## Problem description
Each line, starting at the one with "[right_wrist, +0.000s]" and running to the end of the data below, is to be set down again exactly, both ends included; leave pictures out.

## Dataset extract

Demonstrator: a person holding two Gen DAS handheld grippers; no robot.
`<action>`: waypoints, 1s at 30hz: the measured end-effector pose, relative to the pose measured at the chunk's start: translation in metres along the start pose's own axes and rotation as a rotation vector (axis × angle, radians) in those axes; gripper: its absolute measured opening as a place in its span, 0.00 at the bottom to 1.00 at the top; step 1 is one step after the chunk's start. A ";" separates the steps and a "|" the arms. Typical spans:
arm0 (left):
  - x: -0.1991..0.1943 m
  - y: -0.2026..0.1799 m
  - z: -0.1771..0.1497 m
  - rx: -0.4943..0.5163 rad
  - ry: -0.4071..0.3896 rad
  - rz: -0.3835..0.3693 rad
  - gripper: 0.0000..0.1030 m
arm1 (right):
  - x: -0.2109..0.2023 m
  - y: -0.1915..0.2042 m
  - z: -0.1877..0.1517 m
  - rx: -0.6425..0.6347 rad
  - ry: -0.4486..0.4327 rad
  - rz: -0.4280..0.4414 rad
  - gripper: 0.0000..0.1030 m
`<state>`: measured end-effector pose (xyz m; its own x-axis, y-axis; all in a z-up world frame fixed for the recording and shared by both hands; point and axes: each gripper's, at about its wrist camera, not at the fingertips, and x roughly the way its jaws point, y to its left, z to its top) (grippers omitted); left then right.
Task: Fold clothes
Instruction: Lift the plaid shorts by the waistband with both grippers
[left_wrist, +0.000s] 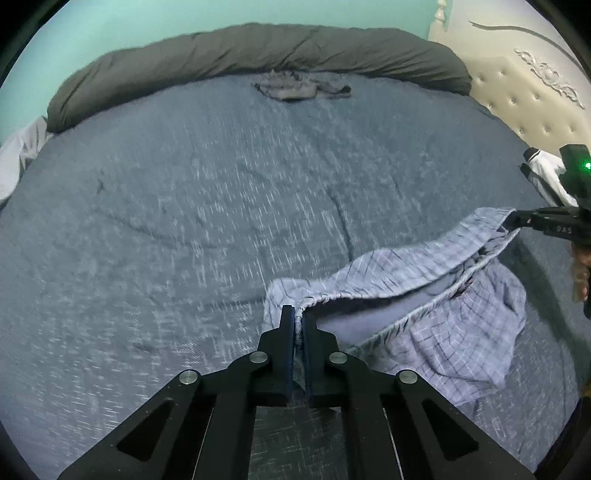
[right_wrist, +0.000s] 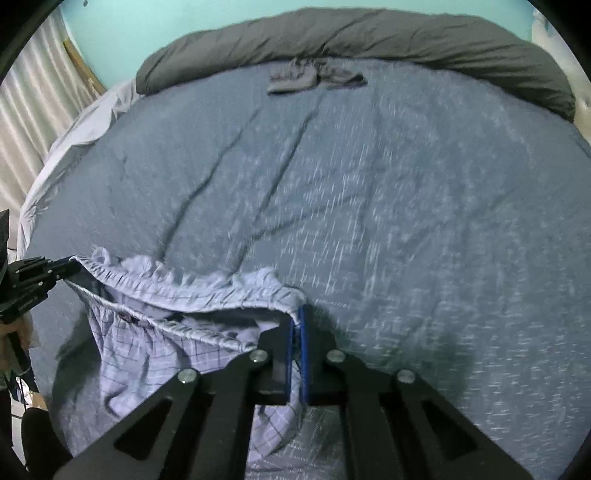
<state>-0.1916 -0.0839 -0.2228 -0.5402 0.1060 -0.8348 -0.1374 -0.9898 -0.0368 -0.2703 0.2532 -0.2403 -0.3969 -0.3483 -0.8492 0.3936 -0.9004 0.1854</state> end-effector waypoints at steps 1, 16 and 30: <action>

## Exercise result
[right_wrist, +0.000s] 
<state>-0.1916 -0.0839 -0.2228 -0.5402 0.1060 -0.8348 -0.1374 -0.9898 -0.0368 -0.2703 0.2532 -0.2403 -0.3969 -0.3483 -0.8492 0.3936 -0.9004 0.1854</state> end-effector waypoints at steps 1, 16 and 30: <action>

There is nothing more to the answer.